Some of the arguments against EMU have been identified ever since the idea was first mooted: that the region encompasses too diverse a set of economies to have a single monetary policy; that if there is a single monetary policy there will have to be very large fiscal transfers, or transfers of labour, between countries; that having a single monetary authority beyond all democratic control is not acceptable politically; that denying a country the right to change its exchange rate was to take away a crucial element of nationhood .

But the past few weeks have shown a new raft of practical objections. The various European countries have scrambled to produce budgets that nominally bring their deficits below 3 per cent in 1997. We do not know what the economic and political consequences of a savage, simultaneous fiscal squeeze will be, but we can see an extraordinary degree of fiscal manipulation - devices that would be unacceptable in the private sector - taking place. For example, to qualify, the French government transferred the pension fund of its telecommunications workers into the state's finances. The Italian and Spanish budgets seem even less credible.

It has always seemed odd to me that the public sector should be much less scrupulous about finance than the private sector; and the UK is not blameless by any means. Still, the degree of dishonesty here is really pretty dreadful, yet - in the name of the greater good of the single currency - it is accepted.

This scramble to meet a 1997 target leads to a further practical objection. Suppose a country does qualify in 1997, what then? The idea of sanctions, fines on countries that run excessive deficits, has now been sort of agreed. But in practical politics this is cloud-cuckoo land. Is it really credible that we (or Italy, or Spain, or France) would actually pay over billions in fines to Brussels because of a shortfall in tax revenues, or some unexpected spending? Virtually all the budgets of both the last Labour government and the present Tory one would be illegal. Fines may be imposed, but they are not going to be paid.

But EMU may happen. It may be almost inconceivable that Britain will join in the single currency in the first round, but it is certainly conceivable that a core of EU nations will go ahead. What should good Europeans do then?

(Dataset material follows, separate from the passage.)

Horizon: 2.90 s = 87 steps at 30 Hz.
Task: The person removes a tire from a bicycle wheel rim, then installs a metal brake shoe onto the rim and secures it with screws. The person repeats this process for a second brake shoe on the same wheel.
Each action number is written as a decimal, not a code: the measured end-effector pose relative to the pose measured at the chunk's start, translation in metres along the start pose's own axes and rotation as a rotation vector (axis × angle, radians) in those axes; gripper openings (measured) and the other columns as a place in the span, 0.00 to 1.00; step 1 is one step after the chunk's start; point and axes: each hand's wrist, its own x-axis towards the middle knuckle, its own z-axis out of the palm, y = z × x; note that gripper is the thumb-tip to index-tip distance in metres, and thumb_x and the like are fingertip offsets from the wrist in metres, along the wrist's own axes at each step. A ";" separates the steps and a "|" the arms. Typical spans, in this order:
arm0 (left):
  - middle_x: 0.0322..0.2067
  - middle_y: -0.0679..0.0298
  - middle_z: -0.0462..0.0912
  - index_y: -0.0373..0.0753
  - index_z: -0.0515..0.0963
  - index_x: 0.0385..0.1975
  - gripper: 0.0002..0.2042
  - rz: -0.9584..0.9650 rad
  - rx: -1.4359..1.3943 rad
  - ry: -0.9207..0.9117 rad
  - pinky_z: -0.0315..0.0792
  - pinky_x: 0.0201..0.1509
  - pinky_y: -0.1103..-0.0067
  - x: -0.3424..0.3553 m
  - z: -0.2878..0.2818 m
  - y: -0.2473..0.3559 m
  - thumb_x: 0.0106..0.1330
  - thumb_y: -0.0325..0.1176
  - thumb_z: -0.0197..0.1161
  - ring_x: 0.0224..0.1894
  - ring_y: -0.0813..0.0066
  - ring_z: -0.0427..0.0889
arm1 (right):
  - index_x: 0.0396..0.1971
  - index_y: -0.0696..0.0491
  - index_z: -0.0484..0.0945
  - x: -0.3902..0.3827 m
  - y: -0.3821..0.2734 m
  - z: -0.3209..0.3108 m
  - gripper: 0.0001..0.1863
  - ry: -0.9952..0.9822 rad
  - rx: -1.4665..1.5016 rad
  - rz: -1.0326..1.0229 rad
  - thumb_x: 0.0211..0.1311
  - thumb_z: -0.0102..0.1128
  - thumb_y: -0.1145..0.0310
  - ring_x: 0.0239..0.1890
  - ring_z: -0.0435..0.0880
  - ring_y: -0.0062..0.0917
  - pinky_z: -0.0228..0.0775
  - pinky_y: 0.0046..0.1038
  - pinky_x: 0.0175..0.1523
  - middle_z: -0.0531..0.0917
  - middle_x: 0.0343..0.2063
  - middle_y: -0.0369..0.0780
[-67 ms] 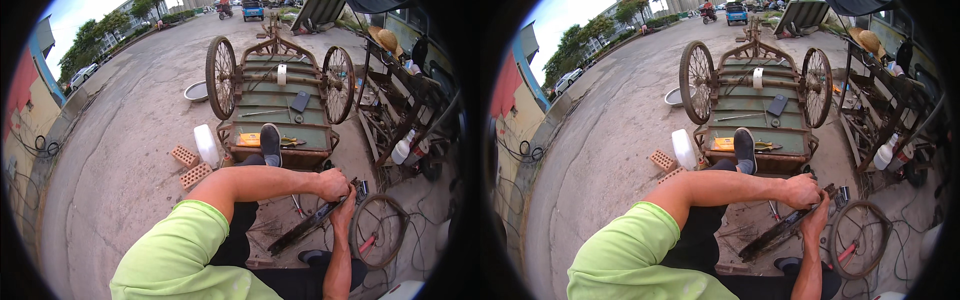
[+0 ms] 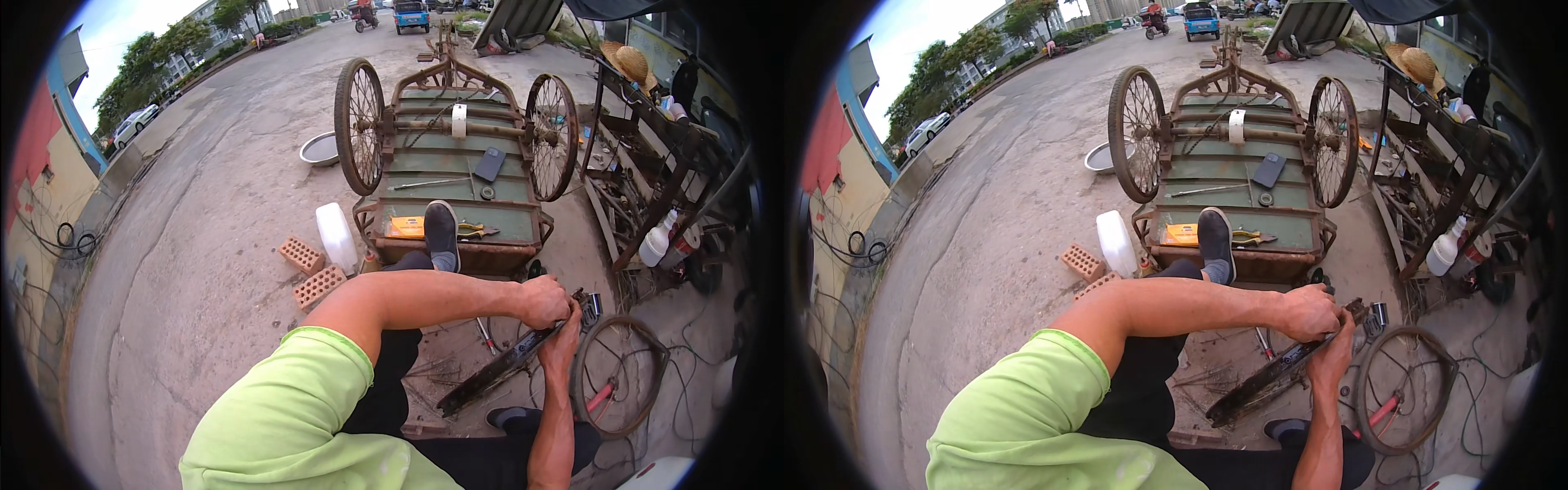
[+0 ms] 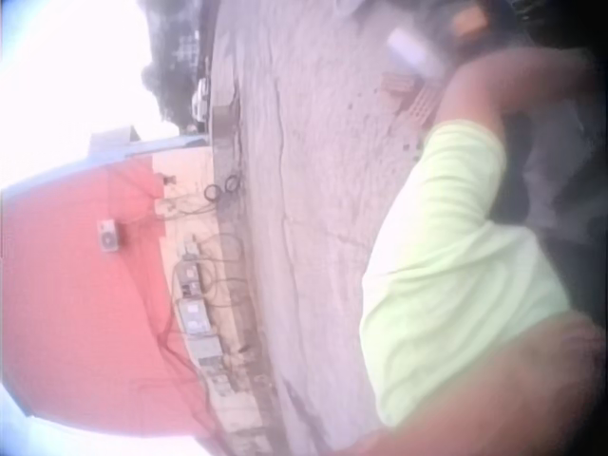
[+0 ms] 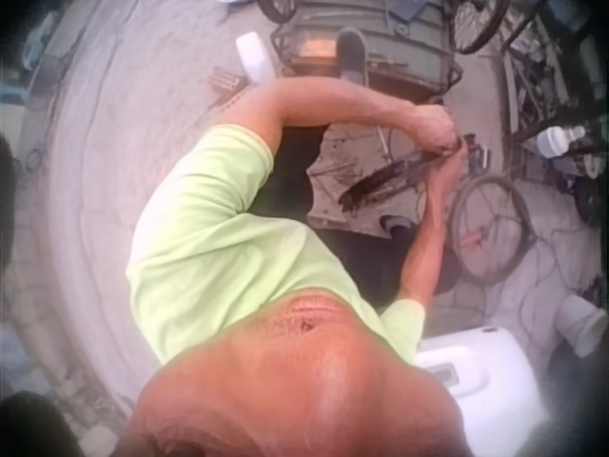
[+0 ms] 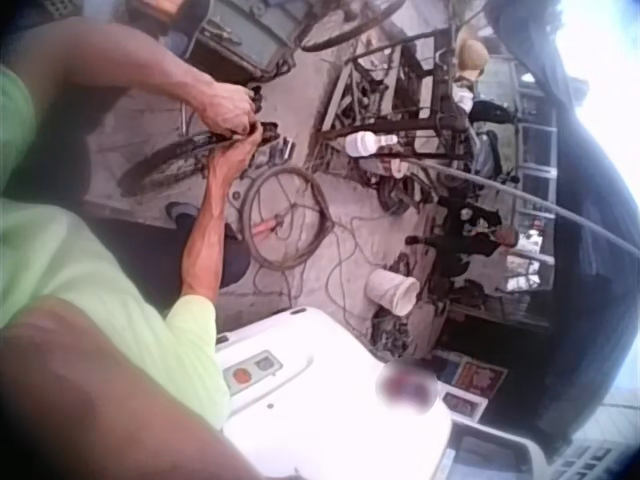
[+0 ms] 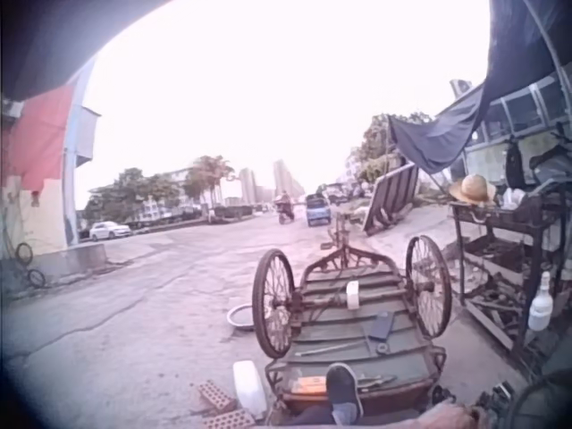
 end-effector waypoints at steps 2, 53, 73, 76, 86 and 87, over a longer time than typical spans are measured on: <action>0.39 0.61 0.89 0.43 0.89 0.36 0.11 -0.040 -0.020 -0.034 0.74 0.57 0.61 0.003 0.007 0.002 0.56 0.37 0.70 0.50 0.57 0.86 | 0.71 0.55 0.67 0.002 0.004 0.002 0.37 0.025 -0.016 -0.036 0.61 0.67 0.75 0.63 0.80 0.53 0.71 0.44 0.66 0.81 0.61 0.55; 0.38 0.55 0.88 0.37 0.88 0.34 0.11 0.018 -0.030 -0.014 0.79 0.51 0.59 -0.002 0.017 -0.002 0.53 0.34 0.69 0.45 0.51 0.88 | 0.75 0.49 0.62 -0.003 0.003 0.008 0.41 -0.029 -0.022 0.010 0.61 0.69 0.72 0.61 0.82 0.56 0.74 0.46 0.63 0.83 0.59 0.56; 0.44 0.50 0.90 0.32 0.86 0.50 0.18 -0.322 -0.533 -0.043 0.79 0.55 0.64 -0.024 -0.029 -0.016 0.71 0.42 0.70 0.48 0.53 0.88 | 0.72 0.51 0.66 0.004 0.016 -0.019 0.39 0.021 0.055 0.110 0.61 0.74 0.67 0.48 0.88 0.49 0.77 0.45 0.55 0.86 0.46 0.52; 0.42 0.46 0.89 0.31 0.83 0.56 0.28 -0.364 -0.573 -0.166 0.79 0.53 0.63 -0.023 -0.026 -0.001 0.70 0.52 0.72 0.46 0.52 0.88 | 0.74 0.51 0.64 0.005 0.014 -0.028 0.44 -0.043 0.065 0.139 0.58 0.76 0.64 0.54 0.88 0.49 0.78 0.43 0.58 0.85 0.54 0.52; 0.47 0.39 0.87 0.26 0.70 0.67 0.46 -0.442 -0.600 -0.230 0.78 0.58 0.61 -0.024 -0.006 0.015 0.62 0.60 0.76 0.53 0.46 0.88 | 0.75 0.53 0.65 0.003 0.044 -0.043 0.43 0.042 0.156 0.173 0.59 0.71 0.73 0.39 0.87 0.26 0.82 0.32 0.47 0.85 0.53 0.47; 0.47 0.38 0.87 0.26 0.70 0.66 0.45 -0.452 -0.608 -0.252 0.78 0.58 0.61 -0.023 -0.008 0.016 0.63 0.60 0.76 0.52 0.47 0.88 | 0.75 0.53 0.65 0.003 0.049 -0.047 0.42 0.052 0.159 0.220 0.59 0.71 0.74 0.38 0.87 0.25 0.82 0.32 0.47 0.85 0.53 0.46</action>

The arguments are all over the place. Some point to presumed economic advantage and argue that if EMU does go ahead we should join as soon as possible, if only to buttress our exports. The fact that over the past 20 years we have increased the proportion of visible exports to the EU from a little over 40 per cent to about 56 per cent is cited as a success of European integration. But turn that argument on its head. We have decreased the proportion of exports to other regions - North and South America, East Asia, India - from 60 per cent to 44 per cent. Is that really wise, given the faster growth performance of those markets? Visible trade only brings in half our export earnings, with investment and service income accounting for the rest: 85 per cent of our investment income is from outside the EU.

But those are "bad European" arguments for staying out of EMU. The good European one goes like this. If Europe does go ahead, it is taking a gigantic, breathtaking risk. It is coming close to betting nearly 50 years of successful economic and political co-operation on one throw of the dice. If a single currency is adopted and large parts of the EU are thrown into deep depression by inappropriate monetary policies, the whole concept of the union is in jeopardy. If the vast majority of EU members are in the single currency, collapse of the currency would probably signal the end of EU. It would be seen historically as a failed experiment, an effort to force the diverse nations of Europe into a form into which they did not fit.

If, on the other hand, several large European nations - in particular, Britain - were not part of the currency union, but still members of the EU, then the collapse of the single currency would not be so catastrophic. The EU might survive, with the "ins" simply re-establishing the franc and the mark alongside the pound.

So Britain staying out is not a petulant, foot-dragging exercise. It is an insurance policy against failure, and one that good Europeans on both sides of the Channel should respect and acknowledge.